**Task to carry out:** Set down exactly the lines below between the line holding "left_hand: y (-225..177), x" and the line holding "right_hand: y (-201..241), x", inclusive; no other line belongs in the answer.
Record extracts Start Marker
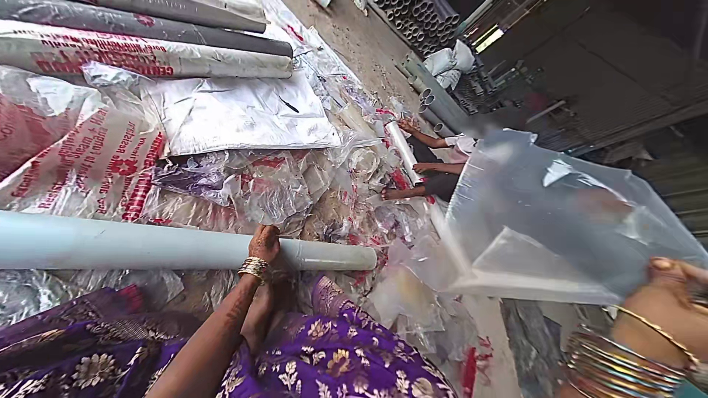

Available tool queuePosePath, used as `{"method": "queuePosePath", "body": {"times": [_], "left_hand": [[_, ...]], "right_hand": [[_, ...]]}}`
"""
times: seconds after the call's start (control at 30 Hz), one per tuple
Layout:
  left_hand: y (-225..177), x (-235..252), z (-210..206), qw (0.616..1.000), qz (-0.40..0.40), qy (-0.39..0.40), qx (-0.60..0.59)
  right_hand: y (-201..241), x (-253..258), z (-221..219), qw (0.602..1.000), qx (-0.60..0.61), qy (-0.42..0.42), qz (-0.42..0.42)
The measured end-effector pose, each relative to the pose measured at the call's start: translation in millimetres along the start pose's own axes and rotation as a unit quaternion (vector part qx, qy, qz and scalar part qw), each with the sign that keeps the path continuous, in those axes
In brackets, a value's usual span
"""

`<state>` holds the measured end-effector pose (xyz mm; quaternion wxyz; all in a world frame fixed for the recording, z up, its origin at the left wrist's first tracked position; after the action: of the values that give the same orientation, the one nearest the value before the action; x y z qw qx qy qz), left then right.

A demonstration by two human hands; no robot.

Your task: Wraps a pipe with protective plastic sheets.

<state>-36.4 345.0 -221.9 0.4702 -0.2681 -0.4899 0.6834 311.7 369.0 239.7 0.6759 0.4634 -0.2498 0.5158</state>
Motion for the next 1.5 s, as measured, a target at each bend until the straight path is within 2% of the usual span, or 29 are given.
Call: {"method": "queuePosePath", "body": {"times": [0.13, 0.23, 0.33, 0.43, 0.47, 0.53, 0.63, 0.67, 0.73, 0.8, 0.83, 0.9, 0.93, 1.0, 1.07, 1.13, 1.17, 1.23, 1.3, 1.37, 1.43, 1.5], "left_hand": [[-4, -9, 0, 0.999, -0.012, 0.038, 0.019], [-4, -8, -2, 0.999, -0.035, 0.027, 0.028], [-3, -8, -6, 0.997, -0.052, 0.026, 0.046], [0, -9, -11, 0.995, -0.078, 0.016, 0.068], [1, -10, -14, 0.993, -0.092, 0.006, 0.074], [3, -10, -18, 0.990, -0.112, -0.011, 0.084], [5, -10, -21, 0.988, -0.119, -0.017, 0.102], [3, -10, -20, 0.989, -0.111, -0.013, 0.101], [0, -10, -20, 0.989, -0.107, -0.012, 0.097], [2, -9, -22, 0.986, -0.129, -0.023, 0.106], [2, -9, -23, 0.985, -0.134, -0.024, 0.108], [5, -7, -24, 0.982, -0.142, -0.024, 0.123], [6, -6, -25, 0.980, -0.146, -0.023, 0.131], [6, -3, -26, 0.981, -0.140, -0.018, 0.135], [4, -3, -26, 0.982, -0.134, -0.019, 0.131], [5, -4, -25, 0.984, -0.125, -0.021, 0.127], [6, -5, -24, 0.984, -0.122, -0.022, 0.124], [8, -4, -23, 0.985, -0.126, -0.017, 0.118], [9, -1, -19, 0.987, -0.125, 0.009, 0.101], [11, 1, -14, 0.988, -0.123, 0.041, 0.083], [13, 5, -9, 0.988, -0.118, 0.071, 0.070], [14, 9, -6, 0.990, -0.090, 0.096, 0.053]], "right_hand": [[-112, 0, -4, 0.980, -0.162, 0.003, -0.117], [-166, -2, 6, 0.958, -0.209, -0.055, -0.186], [-197, -6, 4, 0.953, -0.226, -0.142, -0.145], [-214, -24, -25, 0.950, -0.201, -0.237, 0.004], [-214, -35, -39, 0.958, -0.196, -0.210, 0.020], [-217, -65, -69, 0.974, -0.216, -0.068, -0.020], [-253, -129, -128, 0.954, -0.247, 0.154, -0.066], [-265, -154, -147, 0.925, -0.269, 0.246, -0.106], [-293, -206, -179, 0.829, -0.308, 0.421, -0.199], [-312, -248, -196, 0.752, -0.316, 0.527, -0.240], [-313, -261, -198, 0.729, -0.311, 0.557, -0.248], [-308, -269, -197, 0.710, -0.302, 0.579, -0.265], [-304, -265, -194, 0.714, -0.306, 0.566, -0.277], [-298, -256, -192, 0.748, -0.302, 0.517, -0.286], [-277, -251, -189, 0.802, -0.253, 0.473, -0.265], [-250, -263, -195, 0.822, -0.215, 0.484, -0.208], [-241, -275, -201, 0.813, -0.218, 0.513, -0.167], [-232, -296, -215, 0.762, -0.268, 0.583, -0.092], [-239, -301, -223, 0.725, -0.324, 0.605, -0.066], [-259, -289, -218, 0.725, -0.368, 0.573, -0.103], [-284, -266, -205, 0.736, -0.403, 0.514, -0.179], [-313, -243, -189, 0.716, -0.450, 0.458, -0.275]]}}
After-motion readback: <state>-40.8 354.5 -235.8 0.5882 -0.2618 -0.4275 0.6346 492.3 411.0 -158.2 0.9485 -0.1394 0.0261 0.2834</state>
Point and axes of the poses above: each hand's wrist, its own x-axis towards the middle knuckle, its own z-axis out of the back of the hand, y = z × x, the point moved 3 cm from there along x, towards the middle knuckle, and after that the axes turned 6 degrees about -z, right-handed, at the moved point
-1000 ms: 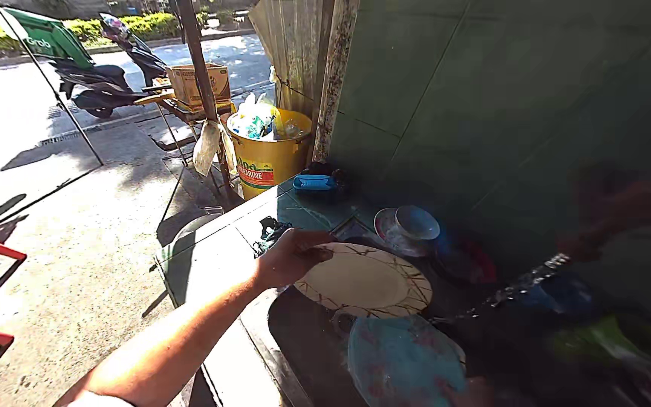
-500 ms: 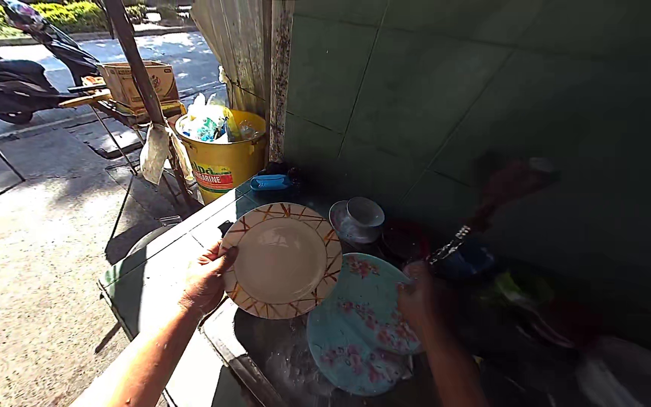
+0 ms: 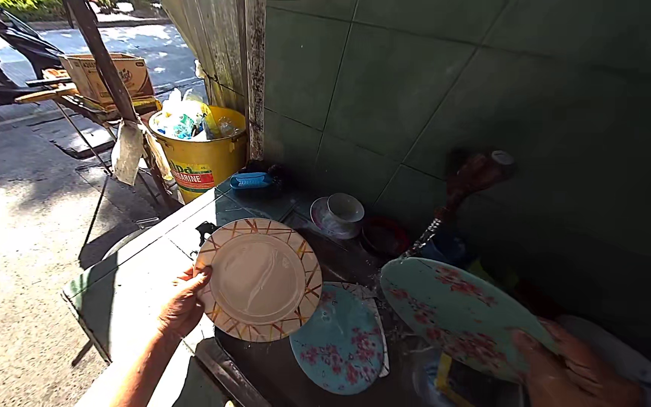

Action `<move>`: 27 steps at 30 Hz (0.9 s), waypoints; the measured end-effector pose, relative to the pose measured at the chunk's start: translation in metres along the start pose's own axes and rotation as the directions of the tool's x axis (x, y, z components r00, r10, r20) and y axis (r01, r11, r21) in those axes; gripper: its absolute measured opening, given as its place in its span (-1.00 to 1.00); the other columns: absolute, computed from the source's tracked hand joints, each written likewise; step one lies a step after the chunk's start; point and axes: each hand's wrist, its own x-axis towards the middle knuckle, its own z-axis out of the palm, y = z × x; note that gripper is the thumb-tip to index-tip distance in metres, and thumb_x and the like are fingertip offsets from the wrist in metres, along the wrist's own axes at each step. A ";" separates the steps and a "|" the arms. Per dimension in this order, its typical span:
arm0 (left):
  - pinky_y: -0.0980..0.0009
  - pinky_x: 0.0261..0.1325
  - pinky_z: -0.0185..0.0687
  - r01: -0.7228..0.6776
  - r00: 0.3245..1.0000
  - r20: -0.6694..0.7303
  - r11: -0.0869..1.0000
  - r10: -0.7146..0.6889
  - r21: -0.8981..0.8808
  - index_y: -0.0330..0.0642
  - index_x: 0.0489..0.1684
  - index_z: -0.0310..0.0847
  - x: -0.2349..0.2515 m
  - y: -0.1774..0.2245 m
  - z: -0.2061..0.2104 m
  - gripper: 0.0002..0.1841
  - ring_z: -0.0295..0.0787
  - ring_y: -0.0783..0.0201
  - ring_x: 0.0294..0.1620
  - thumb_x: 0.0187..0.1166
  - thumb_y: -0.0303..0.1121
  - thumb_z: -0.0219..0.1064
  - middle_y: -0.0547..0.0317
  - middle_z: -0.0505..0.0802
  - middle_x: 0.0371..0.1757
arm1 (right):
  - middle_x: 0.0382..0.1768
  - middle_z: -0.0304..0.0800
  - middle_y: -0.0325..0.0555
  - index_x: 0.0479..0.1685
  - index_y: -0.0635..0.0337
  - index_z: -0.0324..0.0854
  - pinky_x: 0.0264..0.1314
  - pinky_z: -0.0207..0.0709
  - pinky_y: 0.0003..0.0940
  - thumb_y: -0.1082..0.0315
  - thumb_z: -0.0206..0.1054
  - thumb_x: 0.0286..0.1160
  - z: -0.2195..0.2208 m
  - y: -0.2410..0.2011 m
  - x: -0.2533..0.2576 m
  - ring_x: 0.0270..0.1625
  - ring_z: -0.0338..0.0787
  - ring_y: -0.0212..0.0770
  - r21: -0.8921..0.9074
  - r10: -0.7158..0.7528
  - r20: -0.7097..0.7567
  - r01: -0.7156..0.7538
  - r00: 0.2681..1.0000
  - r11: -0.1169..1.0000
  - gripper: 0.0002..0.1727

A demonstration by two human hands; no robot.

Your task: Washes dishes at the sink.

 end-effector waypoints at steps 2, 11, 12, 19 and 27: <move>0.30 -0.14 0.89 0.013 1.000 -0.011 1.000 -0.013 -0.012 -0.25 -0.08 0.72 0.001 -0.005 0.007 -0.84 0.92 0.28 -0.27 0.61 -0.54 0.20 0.04 0.93 -0.25 | -0.09 0.85 -0.26 0.06 0.60 0.60 0.11 0.72 -0.67 0.69 0.24 0.39 0.011 0.009 -0.011 -0.03 0.79 -0.70 0.185 0.189 -0.078 -0.172 0.979 0.968 -0.73; 0.24 -0.09 0.90 0.156 0.986 -0.050 0.982 -0.162 -0.103 -0.20 0.14 0.49 -0.015 -0.003 0.052 -0.74 0.93 0.23 -0.17 0.82 -0.45 -0.14 0.04 0.91 -0.18 | 0.29 0.57 0.17 0.51 0.37 0.39 0.26 0.56 -0.17 0.42 0.09 0.80 0.114 0.017 -0.067 0.21 0.64 -0.15 0.344 0.912 0.150 -0.885 0.381 0.313 -0.61; 0.24 -0.08 0.90 0.175 0.982 -0.043 0.976 -0.182 -0.131 -0.20 0.11 0.51 -0.018 -0.004 0.054 -0.73 0.93 0.23 -0.16 0.81 -0.44 -0.15 0.04 0.91 -0.19 | 0.33 0.55 0.19 0.54 0.36 0.37 0.29 0.55 -0.11 0.42 0.09 0.80 0.122 0.016 -0.072 0.25 0.63 -0.10 0.350 0.921 0.190 -0.900 0.341 0.261 -0.59; 0.12 0.01 0.90 0.398 0.914 0.016 0.887 -0.406 -0.234 -0.24 0.22 0.53 -0.042 -0.026 0.072 -0.70 0.94 0.09 -0.06 0.89 -0.32 -0.10 -0.08 0.91 -0.08 | 0.51 0.48 0.20 0.64 0.26 0.34 0.43 0.48 0.00 0.37 0.07 0.82 0.146 0.006 -0.078 0.45 0.56 -0.01 0.331 0.905 0.336 -0.932 0.263 0.148 -0.54; 0.08 0.12 0.86 0.631 0.770 0.212 0.766 -0.601 -0.122 -0.24 0.28 0.52 -0.048 -0.058 0.081 -0.60 0.92 0.04 0.04 0.92 -0.19 -0.18 -0.11 0.91 0.00 | 0.25 0.59 0.13 0.55 0.38 0.37 0.20 0.60 -0.28 0.50 0.00 0.78 0.080 0.032 -0.084 0.14 0.68 -0.24 0.259 0.876 0.206 -0.888 0.436 0.381 -0.59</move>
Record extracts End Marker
**Solved problem:**
  left_hand: y (-225..177), x (-235..252), z (-210..206), qw (0.616..1.000), qz (-0.40..0.40), qy (-0.39..0.40), qx (-0.60..0.59)
  right_hand: y (-201..241), x (-253..258), z (-221..219), qw (0.602..1.000), qx (-0.60..0.61), qy (-0.42..0.42), qz (-0.42..0.42)

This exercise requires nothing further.